▶ _Assignment_
Pictures stay out of the copy; output exactly the lines from the one containing "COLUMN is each" through the end of the material.
-------------------------
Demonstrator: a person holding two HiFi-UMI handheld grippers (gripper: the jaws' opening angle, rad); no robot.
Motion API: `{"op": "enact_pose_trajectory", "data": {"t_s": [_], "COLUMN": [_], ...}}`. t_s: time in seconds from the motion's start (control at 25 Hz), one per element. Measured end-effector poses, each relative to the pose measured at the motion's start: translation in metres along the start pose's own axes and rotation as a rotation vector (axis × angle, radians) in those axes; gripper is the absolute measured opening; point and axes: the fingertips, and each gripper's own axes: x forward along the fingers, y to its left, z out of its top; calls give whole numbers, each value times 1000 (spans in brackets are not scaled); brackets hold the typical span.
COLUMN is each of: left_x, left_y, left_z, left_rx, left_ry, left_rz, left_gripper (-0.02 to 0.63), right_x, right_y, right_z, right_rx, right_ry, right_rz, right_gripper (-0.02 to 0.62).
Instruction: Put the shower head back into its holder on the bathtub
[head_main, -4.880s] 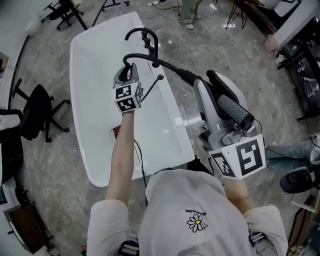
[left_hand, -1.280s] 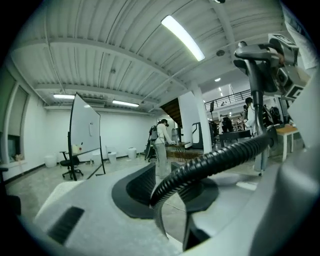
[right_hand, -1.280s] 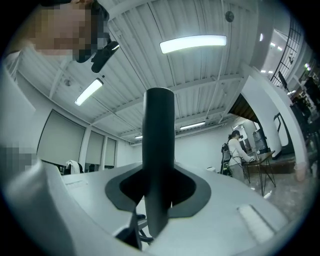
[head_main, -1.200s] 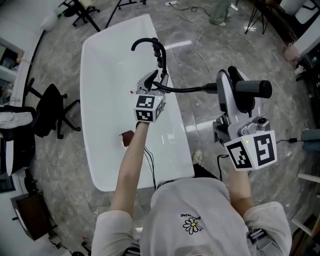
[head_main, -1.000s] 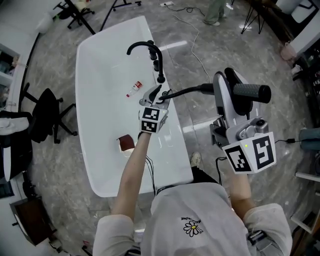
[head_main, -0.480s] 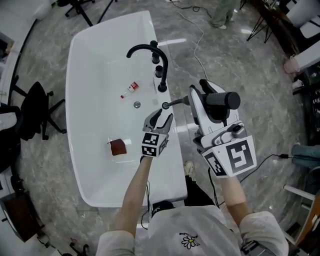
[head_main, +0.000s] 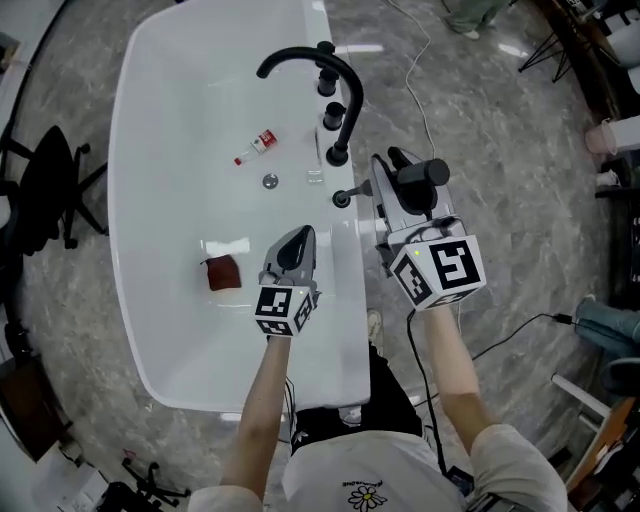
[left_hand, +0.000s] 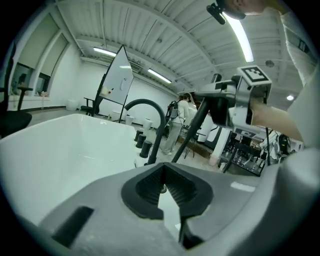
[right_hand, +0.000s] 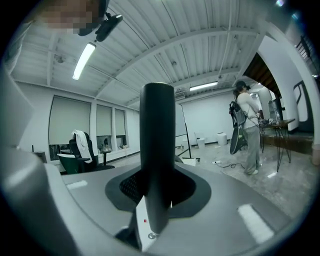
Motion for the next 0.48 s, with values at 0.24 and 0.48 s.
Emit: {"op": "enact_pose_trajectory", "data": {"t_s": [0.24, 0.48], "left_x": [-4, 5], "left_y": [15, 23], "left_z": [-46, -67], "left_rx": [-61, -113], "left_ry": [73, 66], "left_rz": [25, 27], "left_gripper": [-2, -2], "right_x": [34, 60], "right_y": [-7, -9], "right_z": [-84, -146], "right_rx": [6, 6], "right_ry": [125, 209], "right_rz": [-22, -24], "right_gripper": [104, 104]}}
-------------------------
▶ _Solution for this task_
COLUMN is each of: left_x, left_y, left_z, left_rx, left_ry, left_rz, left_gripper (-0.02 to 0.63), right_x, right_y, right_z, right_rx, right_ry, right_rz, right_gripper (-0.02 to 0.62).
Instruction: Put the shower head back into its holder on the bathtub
[head_main, -4.880s] 
[left_hand, -1.280s] 
[right_hand, -1.280s] 
[head_main, -1.200s] 
[head_main, -1.000s] 
[head_main, -0.480s] 
[head_main, +0.000s] 
[left_hand, +0.000s] 
[right_hand, +0.000s] 
Motion for the next 0.48 s, with values at 0.24 and 0.48 s.
Emit: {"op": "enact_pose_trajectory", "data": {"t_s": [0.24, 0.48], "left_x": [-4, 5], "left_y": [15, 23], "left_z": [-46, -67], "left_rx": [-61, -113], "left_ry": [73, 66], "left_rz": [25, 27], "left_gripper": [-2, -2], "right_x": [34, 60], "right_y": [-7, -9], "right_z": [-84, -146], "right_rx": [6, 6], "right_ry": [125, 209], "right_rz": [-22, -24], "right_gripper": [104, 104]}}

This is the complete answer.